| PROBLEM DESCRIPTION |
Treat the line with "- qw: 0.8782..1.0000" as the starting point. Write it out and every line after it through the end of the listing below, exactly.

START DATA BLOCK

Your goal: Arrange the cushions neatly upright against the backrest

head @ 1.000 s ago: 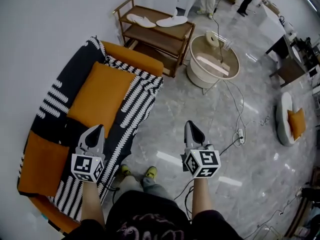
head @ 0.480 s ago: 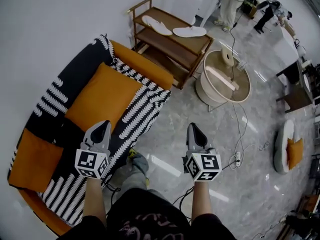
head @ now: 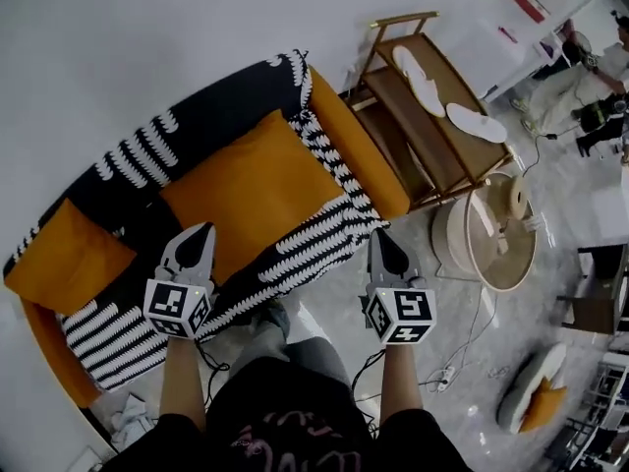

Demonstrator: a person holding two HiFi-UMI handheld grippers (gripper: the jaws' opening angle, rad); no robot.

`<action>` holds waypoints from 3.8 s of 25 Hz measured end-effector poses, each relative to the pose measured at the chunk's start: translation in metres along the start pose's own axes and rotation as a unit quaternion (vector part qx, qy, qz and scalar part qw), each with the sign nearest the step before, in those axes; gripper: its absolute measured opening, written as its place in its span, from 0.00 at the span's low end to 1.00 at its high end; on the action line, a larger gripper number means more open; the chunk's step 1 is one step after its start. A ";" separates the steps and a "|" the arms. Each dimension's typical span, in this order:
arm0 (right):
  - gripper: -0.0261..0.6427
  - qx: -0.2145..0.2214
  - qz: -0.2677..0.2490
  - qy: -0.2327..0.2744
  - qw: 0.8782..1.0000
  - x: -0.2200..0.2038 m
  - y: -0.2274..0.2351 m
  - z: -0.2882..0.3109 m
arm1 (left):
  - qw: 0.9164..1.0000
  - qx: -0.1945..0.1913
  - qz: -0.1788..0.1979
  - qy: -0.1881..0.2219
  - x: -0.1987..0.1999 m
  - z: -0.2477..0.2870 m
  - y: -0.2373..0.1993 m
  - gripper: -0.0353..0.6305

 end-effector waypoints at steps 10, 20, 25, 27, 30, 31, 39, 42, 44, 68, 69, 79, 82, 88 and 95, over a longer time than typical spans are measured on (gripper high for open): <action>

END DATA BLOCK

| OUTPUT FOR THIS EXERCISE |
  - qw: 0.8782..1.0000
  - x: -0.2200..0.2038 m
  - y: -0.2274..0.2351 m
  - z: -0.2882..0.3109 m
arm1 (left):
  - qw: 0.9164..1.0000
  - qx: -0.1945..0.1913
  - qz: -0.1788..0.1979
  - qy: -0.1881..0.2219
  - x: -0.1987..0.1999 m
  - z: -0.2477..0.2870 m
  - y: -0.2373..0.1993 m
  - gripper: -0.0353..0.6305

 end-effector waypoints at steps 10, 20, 25, 27, 30, 31, 39, 42, 44, 68, 69, 79, 82, 88 and 95, over a longer time than typical spans are measured on (gripper high for open): <action>

This exercise requires nothing more.